I moved to Arizona in 1994 and one cannot live here without coming up against the issues of the Borderlands.

And yet, you deal with all the issues it brings up—immigration, geography, the artifice of man-made borders, the unsettling psychology behind the term "illegal alien" with subtlety. Again, I'm assuming this was a conscious decision.

This was a decision on my part to make a piece that considered these complexities. Many people assume that persons crossing over are simply "economic migrants." I also believe that many persons were impacted by years of what contributed to political and social unrest in their former countries. This makes them legitimate refugees. Also, it is now OK for companies to cross borders to set up maquilladoras, but it is not OK for people to cross over. In the '40s through the '60s we depended upon "Braceros" to come across and work on the farms.

What are your feelings about what this kind of migration represents in the American political and social psyche?

In part, I think that all immigrants have been "unwanted," and in some small way this is also a piece for my family members who decided they needed to leave where they were. I don't think that most persons really think much about the situation but do react to all the negativity in the news. To be sure, there are many negative aspects in some of the activities: drugs, trashed tribal lands and trashed farms in southeast Arizona and elsewhere, coyotes (the human kind) and forced slavery.

On an emotional level, I came away from this work with a haunting sense of its melancholy, loneliness, starkness. On a political level, I thought the USGS maps effectively demonstrated the randomness and senselessness of imposed political borders. What message are you trying to communicate or invoke in this installation?

I am hoping that the work gives to viewers/listeners a sense of the desert and the border and that they may then think and research more about this issue.

You are a sound artist, but you clearly have an underlying social conscience at work here. Is there a certain balance you try to strike between your artistic message and your social message? If so, how do you find this balance? Is it difficult?
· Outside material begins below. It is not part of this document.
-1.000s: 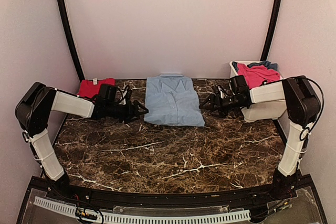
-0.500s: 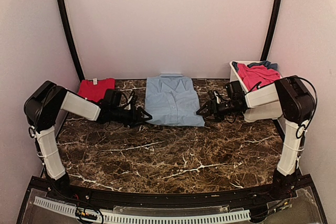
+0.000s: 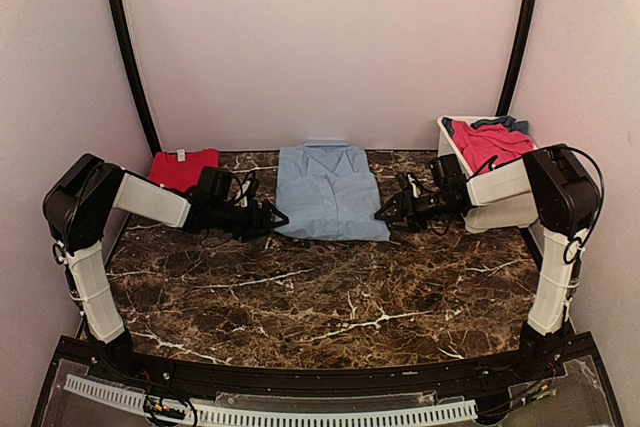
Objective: Fold and stack the mixed laundry pile
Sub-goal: Move the 2/3-rectangle-folded shirt to the center of the board.
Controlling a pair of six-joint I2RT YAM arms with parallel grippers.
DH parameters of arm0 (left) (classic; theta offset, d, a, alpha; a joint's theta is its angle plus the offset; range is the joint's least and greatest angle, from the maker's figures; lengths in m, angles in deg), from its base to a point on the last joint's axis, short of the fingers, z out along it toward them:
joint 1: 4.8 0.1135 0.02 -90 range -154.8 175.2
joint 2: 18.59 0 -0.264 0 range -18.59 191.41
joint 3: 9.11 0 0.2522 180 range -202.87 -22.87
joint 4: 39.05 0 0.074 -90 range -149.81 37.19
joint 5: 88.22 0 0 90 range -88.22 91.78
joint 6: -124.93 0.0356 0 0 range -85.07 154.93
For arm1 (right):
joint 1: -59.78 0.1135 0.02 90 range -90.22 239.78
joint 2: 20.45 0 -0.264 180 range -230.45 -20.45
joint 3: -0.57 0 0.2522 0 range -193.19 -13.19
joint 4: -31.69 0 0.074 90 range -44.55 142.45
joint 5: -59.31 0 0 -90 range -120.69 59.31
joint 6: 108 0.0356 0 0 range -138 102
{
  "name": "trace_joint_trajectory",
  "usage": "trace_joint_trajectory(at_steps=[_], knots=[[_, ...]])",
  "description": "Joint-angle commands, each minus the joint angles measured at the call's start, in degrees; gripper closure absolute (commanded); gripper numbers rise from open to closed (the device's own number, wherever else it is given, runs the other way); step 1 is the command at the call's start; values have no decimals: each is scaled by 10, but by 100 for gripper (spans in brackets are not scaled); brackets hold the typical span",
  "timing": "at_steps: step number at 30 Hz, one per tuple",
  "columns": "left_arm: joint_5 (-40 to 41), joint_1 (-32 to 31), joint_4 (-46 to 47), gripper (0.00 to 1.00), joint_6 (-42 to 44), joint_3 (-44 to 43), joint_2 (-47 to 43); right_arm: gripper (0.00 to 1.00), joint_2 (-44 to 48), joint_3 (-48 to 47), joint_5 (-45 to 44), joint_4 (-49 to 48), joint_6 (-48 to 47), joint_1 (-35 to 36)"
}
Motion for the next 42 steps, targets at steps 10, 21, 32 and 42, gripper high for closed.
trace_joint_trajectory(at_steps=[10,21,32,42], knots=[[-26,-1,9,18,17,-22,-22,40,-21,-5,11,-5,-6,2],[-76,-7,51,33,13,-21,-16,43,-29,-14,21,-1,-6,6],[-61,-5,58,53,-13,-2,10,57,-37,-14,33,-10,-2,11],[-48,-1,34,85,-26,-1,47,77,-51,-16,36,-4,-8,12]])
No matter what message I wish to convey, it is primary for me that the work be strong artistically. Sometimes this balance is difficult to achieve, but I have worked on many such pieces and think that I (and the person I often collaborate with on such works, Mona Higuchi) have worked out some ways to achieve this objective. Rather than preach to the choir, I prefer to let some of the abstractions and forms in a piece speak. I think that is working in this piece.

Lastly, I found your use of bougainvillea as razor wire very clever. How did you come up with that idea? I've read it occurred to you while gardening.

I did arrive at this idea while gardening, but I have also worked for years recording plants and making some other plants into loudspeaker devices. The coil is not one single piece of bougainvillea, but is made of about 50 pieces spliced together. Using the bougainvillea was also a kind of reflexive idea: In Phoenix, many of the immigrant workers do yard work. I thought it would work to construct this kind of natural/unnatural fence from the materials they often work with.

This work actually grew out of performance pieces I had made. The latest iteration of which uses five self-built amplified sound instruments: a compass, a thorny branch, a passport, a computer disk, and a small broom.

One final point is that I hope viewers/listeners get a sense of the sound and materiality of the fences, the plants, the coil, and the desert. Also, when looking at the piece, they might consider that in 2004, some 275 bodies were found in the desert areas of Southeast Yuma. People believe there are many more bodies in this area.